Microsoft Graph Multi-Category Reconnaissance Burst

This detection rule identifies suspicious reconnaissance activity within Microsoft Graph Activity Logs. It focuses on delegated user tokens (client_auth_method 0) where a single user session and source IP rapidly access multiple high-value Graph paths. The rule categorizes these requests into distinct areas such as role discovery, cross-tenant relationship queries, mailbox paths, contact harvesting, and organization/licensing metadata. A short burst of activity touching three or more distinct categories suggests a broader enumeration playbook, potentially indicating malicious reconnaissance efforts. The rule leverages Microsoft Graph Activity Logs ingested into logs-azure.graphactivitylogs-*.

Attack Chain

1. Attacker gains unauthorized access to a user account or leverages a compromised application with delegated permissions.
2. The attacker or compromised application initiates a series of Microsoft Graph API requests using a delegated user token (client_auth_method 0).
3. The requests target high-value Graph endpoints related to role management, cross-tenant relationships, mailbox settings, contacts, and organization metadata.
4. The requests are classified into categories such as role_discovery, cross_tenant_recon, mailbox_recon, contact_harvesting, and org_and_licensing_recon based on the accessed URL paths.
5. The system aggregates the API requests based on user principal object ID, source IP, session ID (c_sid), and tenant ID.
6. The rule identifies instances where at least four distinct recon categories are accessed within a short time frame (60 seconds), exceeding a threshold of 20 total high-value calls.
7. The system flags this behavior as a potential reconnaissance burst, indicating a broad enumeration attempt.
8. The attacker gains insights into the organization’s structure, roles, user information, and other sensitive data, facilitating further malicious activities such as privilege escalation or data exfiltration.

Impact

Successful reconnaissance can provide attackers with valuable information about an organization’s cloud environment, including user roles, relationships with other tenants, mailbox configurations, contact lists, and licensing details. This information can be used to facilitate privilege escalation, data theft, or other malicious activities.
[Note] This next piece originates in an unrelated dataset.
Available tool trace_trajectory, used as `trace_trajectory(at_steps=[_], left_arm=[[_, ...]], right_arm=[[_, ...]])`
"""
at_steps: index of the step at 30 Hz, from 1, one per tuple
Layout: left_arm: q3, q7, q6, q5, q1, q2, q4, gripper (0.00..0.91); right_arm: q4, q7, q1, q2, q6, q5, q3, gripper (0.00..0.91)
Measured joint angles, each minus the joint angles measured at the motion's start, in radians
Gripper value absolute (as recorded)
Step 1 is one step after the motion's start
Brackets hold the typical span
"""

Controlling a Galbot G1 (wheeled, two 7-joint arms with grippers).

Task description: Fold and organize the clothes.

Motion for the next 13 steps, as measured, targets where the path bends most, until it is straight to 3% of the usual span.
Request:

The scope of the impact depends on the level of access granted to the compromised user or application and the sensitivity of the data exposed through the Graph API.

Recommendation

• Deploy the Sigma rule Detect Microsoft Graph Multi-Category Reconnaissance Burst to your SIEM and tune the threshold (Esql.distinct_categories >= 4 and Esql.total_high_value_calls >= 20) and path lists for your tenant, to reduce false positives.
• Review the Esql.categories and Esql.sample_paths fields in the alert to understand which Graph endpoints were accessed and whether they align with the expected application behavior.
• Validate azure.graphactivitylogs.properties.app_id and user_agent.original against approved applications.
• Correlate with Entra ID sign-in logs for the same user and session to investigate MFA, conditional access, and token issuance context.
• Check whether failed_calls indicates probing or permission errors, which could indicate a more targeted attack.
• Revoke refresh tokens for the user, disable or restrict the application consent, and reset credentials per policy if malicious activity is confirmed (see rule Microsoft Graph Multi-Category Reconnaissance Burst).
• Add conditional access or block rules for high-risk Graph patterns to prevent future reconnaissance attempts.